Let me be clear about what this is not. It's not a general-purpose model pointed at construction. Not AI acquired last quarter and bolted onto a legacy tool. Not a toolkit we hand you to build and maintain yourself (your PEs shouldn't have to become prompt engineers to leverage AI to review a submittal). Our agents arrive pre-built and pre-trained, working the day your documents land, not a roadmap promise you'll see in two years. We price them as a predictable, up-front commitment, not a meter that runs out of credits the moment your team leans in. And we don't ship software and disappear. Our people are in the field with yours, because adopting AI is as much a change-management challenge as a technical one. We build, maintain, and run the agents so your team can stay on the build.

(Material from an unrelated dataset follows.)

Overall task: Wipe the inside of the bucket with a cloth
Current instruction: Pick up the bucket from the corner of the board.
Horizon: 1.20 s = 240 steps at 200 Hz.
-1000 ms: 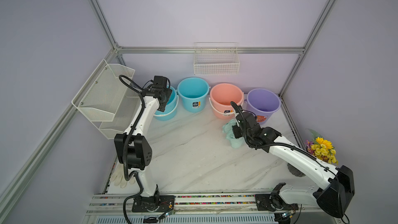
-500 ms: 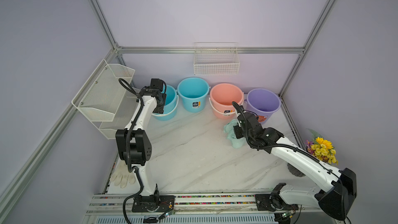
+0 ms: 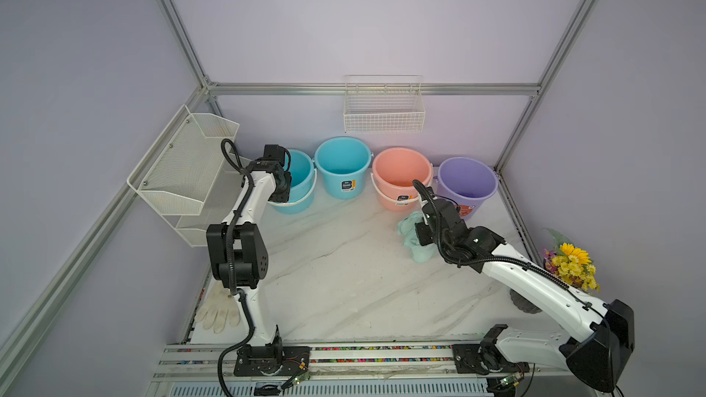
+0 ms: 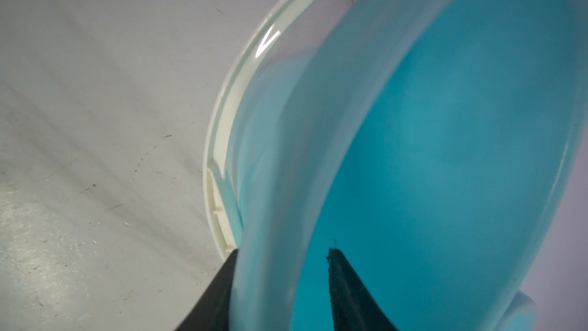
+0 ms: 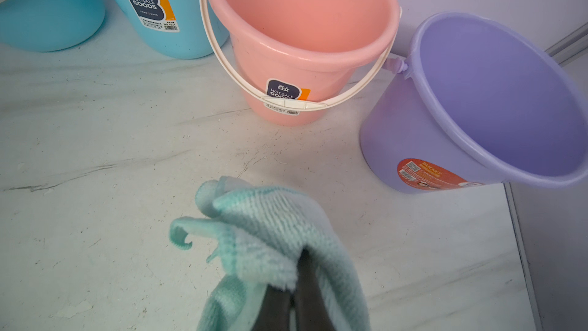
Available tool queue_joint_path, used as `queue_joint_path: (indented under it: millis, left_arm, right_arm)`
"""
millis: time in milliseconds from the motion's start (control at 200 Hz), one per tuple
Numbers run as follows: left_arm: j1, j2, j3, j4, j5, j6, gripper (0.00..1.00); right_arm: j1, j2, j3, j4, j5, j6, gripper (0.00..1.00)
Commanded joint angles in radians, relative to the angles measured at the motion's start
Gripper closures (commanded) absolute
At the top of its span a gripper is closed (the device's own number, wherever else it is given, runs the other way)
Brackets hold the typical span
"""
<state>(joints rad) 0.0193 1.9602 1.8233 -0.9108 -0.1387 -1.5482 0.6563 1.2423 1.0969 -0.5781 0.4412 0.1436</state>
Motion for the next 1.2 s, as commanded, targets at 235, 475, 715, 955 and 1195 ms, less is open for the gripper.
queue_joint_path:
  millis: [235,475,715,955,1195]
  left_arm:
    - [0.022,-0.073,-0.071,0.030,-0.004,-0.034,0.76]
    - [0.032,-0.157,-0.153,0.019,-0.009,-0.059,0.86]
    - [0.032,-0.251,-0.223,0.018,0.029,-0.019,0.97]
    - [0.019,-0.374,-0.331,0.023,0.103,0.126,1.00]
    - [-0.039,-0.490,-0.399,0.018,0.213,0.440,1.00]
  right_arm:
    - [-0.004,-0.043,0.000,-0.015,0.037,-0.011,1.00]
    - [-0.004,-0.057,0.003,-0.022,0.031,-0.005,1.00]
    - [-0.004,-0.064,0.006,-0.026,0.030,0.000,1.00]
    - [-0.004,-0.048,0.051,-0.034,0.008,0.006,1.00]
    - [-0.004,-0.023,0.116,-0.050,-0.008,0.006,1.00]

My conviction is firm. Unless you have a construction-specific intelligence layer, and unless every agent is measured against a ground-truth evaluation dataset, you are no better than what a general model produces on a good day. In construction, where every minute carries weight, that isn't good enough.
In the end, the technology only matters if it delivers. Builders on Trunk Tools catch risk before it compounds and save weeks of time. Their project teams start the day with a manageable to-do list because the tedious work is already done, and sleep better the night before an OAC meeting because we've taken many of the unknowns off the table.
That's why we build what we build. Cortex is the next evolution of our mission: to let builders build.